地元の酒屋では、最近コーヒー豆を置くようになった。自家焙煎した様々な種類のコーヒー豆を販売している。そこで、散歩がてら行ってみた。

お酒とコーヒー。普段ではコラボすることがほとんどない二つが、同じ空間に並んでいる。地元のブランド品に認定されている豆を買おうときめていたが、豆を買う前に試飲してみることにした。

目の前で、酒屋のおじさんによってコーヒーが注がれる。なんだかシュールだ。

一口飲んでみた。いいにおい。やさしいあじ。

お客は私だけだったので、コーヒーを飲み終えるまで、おじさんとお話をした。地元出身の学生であること。東京の大学に在学しているが、長期留学していてそのまま帰国してきたので、当分は地元暮らしであること。

そんな自分の話だけでなく、共通の話題の「地元」についてもお話した。なんにもない地元だけど、住みやすいこと、地元のお祭りは活気をもたらしてくれること。ありきたりな話だけど、楽しかった。

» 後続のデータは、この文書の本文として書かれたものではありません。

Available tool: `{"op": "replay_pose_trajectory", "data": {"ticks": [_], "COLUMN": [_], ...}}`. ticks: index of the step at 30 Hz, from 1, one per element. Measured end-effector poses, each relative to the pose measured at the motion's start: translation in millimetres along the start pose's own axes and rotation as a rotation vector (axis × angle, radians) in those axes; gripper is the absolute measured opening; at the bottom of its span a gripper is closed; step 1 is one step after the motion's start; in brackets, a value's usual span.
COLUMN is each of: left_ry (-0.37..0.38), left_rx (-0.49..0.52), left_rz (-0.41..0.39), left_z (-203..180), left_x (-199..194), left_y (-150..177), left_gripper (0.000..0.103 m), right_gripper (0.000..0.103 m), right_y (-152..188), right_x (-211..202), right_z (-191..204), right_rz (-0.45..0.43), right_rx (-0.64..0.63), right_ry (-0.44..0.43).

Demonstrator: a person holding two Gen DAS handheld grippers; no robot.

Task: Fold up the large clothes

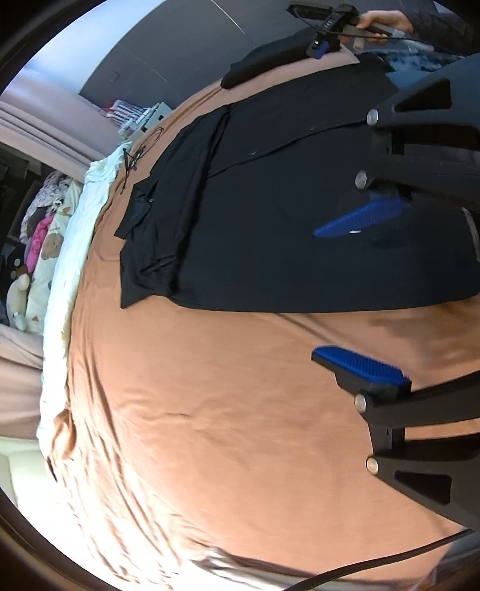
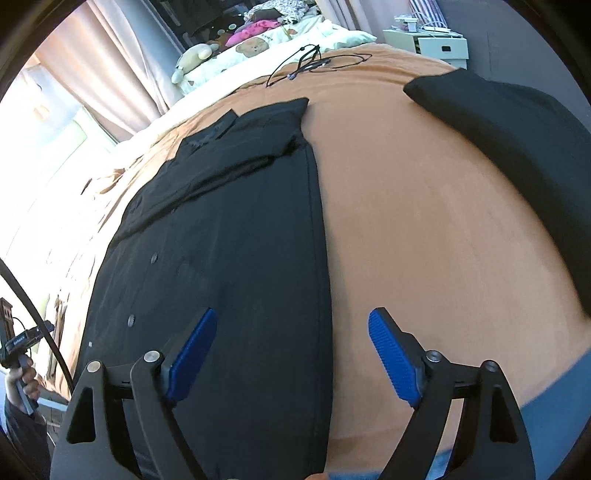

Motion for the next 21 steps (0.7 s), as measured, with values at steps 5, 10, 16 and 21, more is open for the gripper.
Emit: {"op": "replay_pose_trajectory", "data": {"ticks": [5,10,16,21], "left_ry": [0.039,0.096,0.127,0.168], "left_rx": [-0.041,-0.078,-0.118,-0.160], "left_rz": [0.006,-0.008,-0.008,0.013], "left_z": [-4.1,-8.7,-8.3,-10.0], "left_x": [-5.9,-11.2,-9.8,2.3], "left_y": [43.9,75.5,104.2,121.9], "left_gripper": [0.075,0.075,0.074,0.061], "right_gripper": [0.084,0.084,0.084,0.074], "right_y": [37.3,64.3,91.1,104.0], "right_x": [-17.6,-36.7,-51.5,-52.8], "right_z": [-9.9,-27.3,-46.2,-61.7], "right_rz": [0.027,-0.010,-0.021,-0.039], "right_rx": [0.047,0.088,0.154,0.210], "right_ry": [-0.042,-0.113,-0.230,-0.323]}}
Point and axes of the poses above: each gripper's, at about its wrist camera, not at the fingertips, and x roughly the way its jaws point, z to its left, y to its underside, the point moved 8 cm from there along x, roughly the way its jaws point, and after that the axes turned 5 degrees about x, right-handed, at the moved point
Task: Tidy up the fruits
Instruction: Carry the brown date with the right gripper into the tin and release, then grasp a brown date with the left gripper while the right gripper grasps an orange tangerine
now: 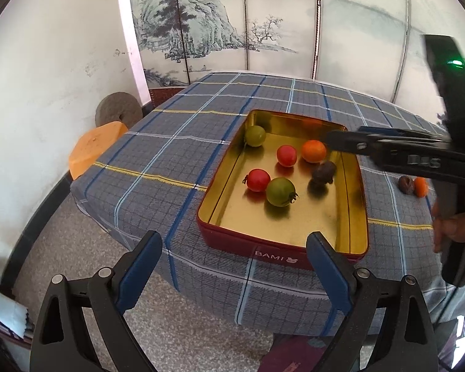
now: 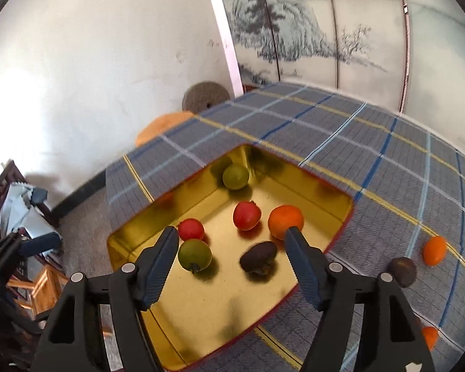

東京にいたとき、お店の人とお話することはほとんどなかった。チェーン店でも、個人経営でも沢山のお客さんがいたし、話すきっかけを失いがちだった。そもそも話す必要性を感じなかった。けれど、コロナ禍で変わった。
必要最低限のコミュニケーションしか取れない中で、どうしても雑談というものがしたかった。もし、コロナがなかったら地元にここまで居候することなどなかったし、酒屋さんに行くこともなかっただろう。だから、店主のおじさんと話してみたいと思えたのかもしれない。

コーヒーを飲み終えて、「じゃあ、これください。」と声をかける。実家にミルがないので、砕いてもらう。「Tポイントカードの精算機、隣の店だからちょっと待っててね」と待たされるのも田舎ならではだ。

いいにおいのするコーヒーの袋を胸に、「ありがとうございました。」と店の引き戸を開ける。ここまであたたかい買い物は久しぶりだった。

昨今、買い物はオンライン上でできてしまう。作ってくれた人や販売者に出会わずに目的の商品を入手出来てしまう。確かに便利だ。でも、それだけだと生活が淡泊だ。必要以上の会話や出会いがあって、人は充足感を感じられるのだと思う。今の社会は、効率や生産ばかりに特化されて人が人でなくなっている。そんなことは30年くらい前から言われているのに変わらない。

生まれたときから”物質的に”豊かな社会だった自分は、少し手間がかかっても”精神的に”豊かな社会を享受したい。これは、自分以外の”現代っ子”も感じていることなのかもしれない。